Fourthly, from the viewpoint both of trial practices and justice, it is, to say the least, doubtful whether the prosecution should split the action against the defendant by filing against him several informations, namely, one for damage to property and serious and less serious physical injuries thru reckless negligence, before the Court of First Instance, and another for slight physical injuries thru reckless negligence, before the justice of the peace or municipal courts. One thing is, however, certain. Such splitting of the action would work unnecessary inconvenience to the administration of justice in general and to the accused in particular, for it would require the presentation of substantially the same evidence before two different courts, the municipal court and the court of first instance. Worse still, in the event of conviction in the municipal court, and appeal to the court of first instance, said evidence would still have to be introduced once more in the latter court.

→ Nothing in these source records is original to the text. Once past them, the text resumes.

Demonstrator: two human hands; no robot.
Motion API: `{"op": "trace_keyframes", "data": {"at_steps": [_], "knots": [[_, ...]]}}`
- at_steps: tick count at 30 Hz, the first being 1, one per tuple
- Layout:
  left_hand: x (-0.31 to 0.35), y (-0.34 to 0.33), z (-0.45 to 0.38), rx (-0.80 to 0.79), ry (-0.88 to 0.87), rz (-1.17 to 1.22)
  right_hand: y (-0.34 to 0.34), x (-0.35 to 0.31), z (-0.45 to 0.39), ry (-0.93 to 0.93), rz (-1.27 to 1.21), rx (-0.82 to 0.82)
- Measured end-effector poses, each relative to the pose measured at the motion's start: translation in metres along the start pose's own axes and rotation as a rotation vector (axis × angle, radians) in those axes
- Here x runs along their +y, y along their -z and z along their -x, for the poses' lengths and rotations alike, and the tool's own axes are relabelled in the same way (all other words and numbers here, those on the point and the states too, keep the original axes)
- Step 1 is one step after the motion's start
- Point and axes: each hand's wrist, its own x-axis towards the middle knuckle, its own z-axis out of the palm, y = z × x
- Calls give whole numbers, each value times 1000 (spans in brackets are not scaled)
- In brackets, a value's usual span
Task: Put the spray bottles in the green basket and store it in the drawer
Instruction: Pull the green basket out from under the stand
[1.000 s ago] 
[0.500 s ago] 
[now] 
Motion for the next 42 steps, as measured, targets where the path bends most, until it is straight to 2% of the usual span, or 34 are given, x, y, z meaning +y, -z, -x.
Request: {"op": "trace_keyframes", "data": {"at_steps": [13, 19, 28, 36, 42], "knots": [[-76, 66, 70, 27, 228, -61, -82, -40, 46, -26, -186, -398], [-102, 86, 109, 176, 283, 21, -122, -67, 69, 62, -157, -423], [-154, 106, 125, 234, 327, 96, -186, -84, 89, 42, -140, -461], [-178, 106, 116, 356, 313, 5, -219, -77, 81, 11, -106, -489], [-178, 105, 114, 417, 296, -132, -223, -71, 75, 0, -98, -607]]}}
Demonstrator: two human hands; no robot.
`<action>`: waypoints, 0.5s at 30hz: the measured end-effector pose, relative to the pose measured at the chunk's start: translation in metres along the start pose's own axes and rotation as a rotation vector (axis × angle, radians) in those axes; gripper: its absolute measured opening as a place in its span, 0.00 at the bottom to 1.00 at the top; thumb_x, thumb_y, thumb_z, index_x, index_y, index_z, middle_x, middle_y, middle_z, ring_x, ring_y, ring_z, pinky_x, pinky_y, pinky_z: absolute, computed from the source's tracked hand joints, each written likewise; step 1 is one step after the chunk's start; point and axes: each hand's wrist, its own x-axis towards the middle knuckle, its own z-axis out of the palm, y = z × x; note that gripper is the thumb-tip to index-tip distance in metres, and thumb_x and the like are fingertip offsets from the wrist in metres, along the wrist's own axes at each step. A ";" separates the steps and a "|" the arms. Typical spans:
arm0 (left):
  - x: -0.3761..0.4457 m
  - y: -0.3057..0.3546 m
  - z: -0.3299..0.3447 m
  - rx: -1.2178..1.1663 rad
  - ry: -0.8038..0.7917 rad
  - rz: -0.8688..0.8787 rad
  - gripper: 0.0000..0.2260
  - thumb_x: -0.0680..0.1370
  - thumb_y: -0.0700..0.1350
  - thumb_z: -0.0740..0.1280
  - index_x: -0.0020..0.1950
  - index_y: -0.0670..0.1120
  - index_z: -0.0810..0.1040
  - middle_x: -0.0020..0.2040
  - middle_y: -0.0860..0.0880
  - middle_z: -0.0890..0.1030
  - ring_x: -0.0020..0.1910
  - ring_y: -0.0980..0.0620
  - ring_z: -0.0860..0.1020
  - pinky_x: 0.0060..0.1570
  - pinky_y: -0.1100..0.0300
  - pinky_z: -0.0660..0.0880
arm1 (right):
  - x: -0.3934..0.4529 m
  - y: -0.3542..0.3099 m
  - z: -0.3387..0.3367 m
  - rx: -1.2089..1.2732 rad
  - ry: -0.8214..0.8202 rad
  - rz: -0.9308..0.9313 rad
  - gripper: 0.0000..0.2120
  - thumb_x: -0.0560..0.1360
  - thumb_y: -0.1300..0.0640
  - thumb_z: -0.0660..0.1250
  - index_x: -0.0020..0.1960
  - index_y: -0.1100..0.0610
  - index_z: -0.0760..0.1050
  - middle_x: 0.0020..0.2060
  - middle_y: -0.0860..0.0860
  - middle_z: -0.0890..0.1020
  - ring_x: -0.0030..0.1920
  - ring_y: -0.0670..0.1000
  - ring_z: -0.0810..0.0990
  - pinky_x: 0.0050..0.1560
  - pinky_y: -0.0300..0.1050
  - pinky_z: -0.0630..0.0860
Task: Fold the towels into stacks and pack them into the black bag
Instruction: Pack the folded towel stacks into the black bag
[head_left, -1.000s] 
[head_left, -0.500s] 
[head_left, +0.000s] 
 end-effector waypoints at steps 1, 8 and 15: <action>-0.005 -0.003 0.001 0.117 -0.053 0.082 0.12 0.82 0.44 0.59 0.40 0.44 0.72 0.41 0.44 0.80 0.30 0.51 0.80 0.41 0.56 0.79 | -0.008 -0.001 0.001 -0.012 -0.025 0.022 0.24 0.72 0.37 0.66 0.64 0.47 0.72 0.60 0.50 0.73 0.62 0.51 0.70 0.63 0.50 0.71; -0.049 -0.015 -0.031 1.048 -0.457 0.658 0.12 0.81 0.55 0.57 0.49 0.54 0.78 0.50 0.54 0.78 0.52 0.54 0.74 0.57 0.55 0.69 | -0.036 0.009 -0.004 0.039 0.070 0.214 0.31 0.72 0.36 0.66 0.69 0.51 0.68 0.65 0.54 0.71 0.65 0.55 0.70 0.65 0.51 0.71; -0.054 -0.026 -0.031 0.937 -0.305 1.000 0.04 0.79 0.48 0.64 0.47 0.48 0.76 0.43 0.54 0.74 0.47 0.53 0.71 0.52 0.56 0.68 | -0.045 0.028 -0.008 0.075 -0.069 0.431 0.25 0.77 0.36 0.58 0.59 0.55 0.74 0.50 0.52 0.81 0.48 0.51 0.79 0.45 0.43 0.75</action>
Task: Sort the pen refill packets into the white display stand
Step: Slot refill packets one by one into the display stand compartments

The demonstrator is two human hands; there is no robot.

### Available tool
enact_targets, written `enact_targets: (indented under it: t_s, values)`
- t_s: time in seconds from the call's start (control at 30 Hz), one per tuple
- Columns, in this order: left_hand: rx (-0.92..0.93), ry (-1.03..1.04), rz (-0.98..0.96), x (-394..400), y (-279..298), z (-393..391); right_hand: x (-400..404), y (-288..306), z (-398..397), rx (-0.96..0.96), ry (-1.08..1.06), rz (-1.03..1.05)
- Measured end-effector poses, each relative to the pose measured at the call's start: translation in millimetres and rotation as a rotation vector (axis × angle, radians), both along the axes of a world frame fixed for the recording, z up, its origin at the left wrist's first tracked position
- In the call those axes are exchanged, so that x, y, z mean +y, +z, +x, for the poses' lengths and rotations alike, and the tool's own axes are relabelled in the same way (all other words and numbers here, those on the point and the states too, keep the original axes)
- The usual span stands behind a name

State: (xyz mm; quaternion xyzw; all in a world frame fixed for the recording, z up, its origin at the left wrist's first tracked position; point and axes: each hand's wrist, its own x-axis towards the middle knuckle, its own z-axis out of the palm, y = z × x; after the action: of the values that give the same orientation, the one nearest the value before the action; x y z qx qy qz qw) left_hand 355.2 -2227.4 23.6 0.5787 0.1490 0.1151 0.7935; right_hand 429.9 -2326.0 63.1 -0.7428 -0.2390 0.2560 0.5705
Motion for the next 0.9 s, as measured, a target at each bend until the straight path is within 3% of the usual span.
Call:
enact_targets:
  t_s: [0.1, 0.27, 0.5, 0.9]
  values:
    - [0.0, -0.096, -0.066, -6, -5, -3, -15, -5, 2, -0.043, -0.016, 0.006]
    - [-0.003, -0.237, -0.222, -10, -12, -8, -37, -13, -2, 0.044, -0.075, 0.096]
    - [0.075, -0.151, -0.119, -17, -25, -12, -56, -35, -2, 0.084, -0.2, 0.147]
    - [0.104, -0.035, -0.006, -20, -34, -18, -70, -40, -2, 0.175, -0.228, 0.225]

Herein petitioner-appellee has not advanced any reason, and we find none, to warrant a departure from the foregoing ruling.
It should be noted, also that, assuming for the sake of argument only, that the information under consideration alleges two (2) different and separate offenses, it does not follow that the municipal court of Iligan City had no jurisdiction to hear the aforementioned Criminal Case No. 1509-AF, inasmuch as the offense of damages to property amounting to P397.00, through reckless negligence, and that of multiple slight physical injuries, through reckless negligence, above referred to, are within the jurisdiction of the said court. Again, the order denying the motion to quash and the orders denying the motions for reconsideration, even if hypothetically erroneous, were not null and void.
WHEREFORE, the decision appealed from is hereby reversed and another one shall be entered dismissing the petition in said Case No. 582 of the Court of First Instance of Lanao del Norte, and denying the writ therein prayed, with costs against petitioner-appellee Mateo J. Pabulario. It is so ordered.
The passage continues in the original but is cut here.